WORK TO COMPLETE: Look through the data below and extract, unchanged, the lines from the one that contains "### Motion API" to the one that contains "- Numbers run", both included.

DATA PROVIDED:

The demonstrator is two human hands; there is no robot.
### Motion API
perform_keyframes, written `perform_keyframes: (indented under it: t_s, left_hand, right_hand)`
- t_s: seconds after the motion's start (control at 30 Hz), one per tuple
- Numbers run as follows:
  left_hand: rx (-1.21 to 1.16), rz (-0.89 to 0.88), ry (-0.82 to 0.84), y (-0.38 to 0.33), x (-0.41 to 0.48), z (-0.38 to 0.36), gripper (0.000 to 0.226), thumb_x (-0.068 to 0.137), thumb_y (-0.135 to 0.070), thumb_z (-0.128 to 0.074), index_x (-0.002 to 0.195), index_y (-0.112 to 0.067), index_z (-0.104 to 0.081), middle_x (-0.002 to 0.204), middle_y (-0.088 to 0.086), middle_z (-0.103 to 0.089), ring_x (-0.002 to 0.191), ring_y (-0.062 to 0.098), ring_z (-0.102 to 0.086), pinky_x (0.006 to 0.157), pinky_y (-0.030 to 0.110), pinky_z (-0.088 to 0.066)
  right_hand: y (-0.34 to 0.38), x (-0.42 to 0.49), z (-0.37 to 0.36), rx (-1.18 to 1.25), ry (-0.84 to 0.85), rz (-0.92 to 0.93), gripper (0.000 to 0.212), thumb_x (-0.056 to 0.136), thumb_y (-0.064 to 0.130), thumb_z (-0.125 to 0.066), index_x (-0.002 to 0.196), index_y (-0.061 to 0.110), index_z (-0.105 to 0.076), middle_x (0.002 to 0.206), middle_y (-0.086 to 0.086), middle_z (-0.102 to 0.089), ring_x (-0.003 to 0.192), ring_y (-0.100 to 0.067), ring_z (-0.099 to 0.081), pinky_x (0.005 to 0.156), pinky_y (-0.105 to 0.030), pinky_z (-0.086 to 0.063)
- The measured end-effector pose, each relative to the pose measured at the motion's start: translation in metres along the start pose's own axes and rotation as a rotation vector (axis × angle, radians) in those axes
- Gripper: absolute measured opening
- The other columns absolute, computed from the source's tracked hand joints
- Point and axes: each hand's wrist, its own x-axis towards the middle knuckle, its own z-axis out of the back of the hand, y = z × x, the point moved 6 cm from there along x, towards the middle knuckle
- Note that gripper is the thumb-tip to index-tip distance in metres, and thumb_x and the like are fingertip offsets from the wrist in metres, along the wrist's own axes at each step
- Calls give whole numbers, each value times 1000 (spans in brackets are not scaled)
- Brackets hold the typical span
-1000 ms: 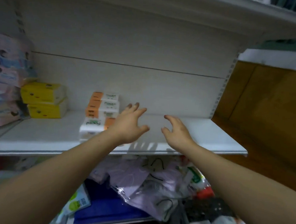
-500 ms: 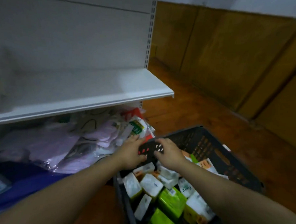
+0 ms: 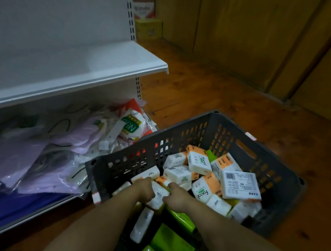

FINAL ANSWER:
### Motion API
perform_keyframes, written `perform_keyframes: (indented under it: t_s, left_hand, right_hand)`
- t_s: seconds after the motion's start (control at 30 Hz), one per tuple
- Numbers run as follows:

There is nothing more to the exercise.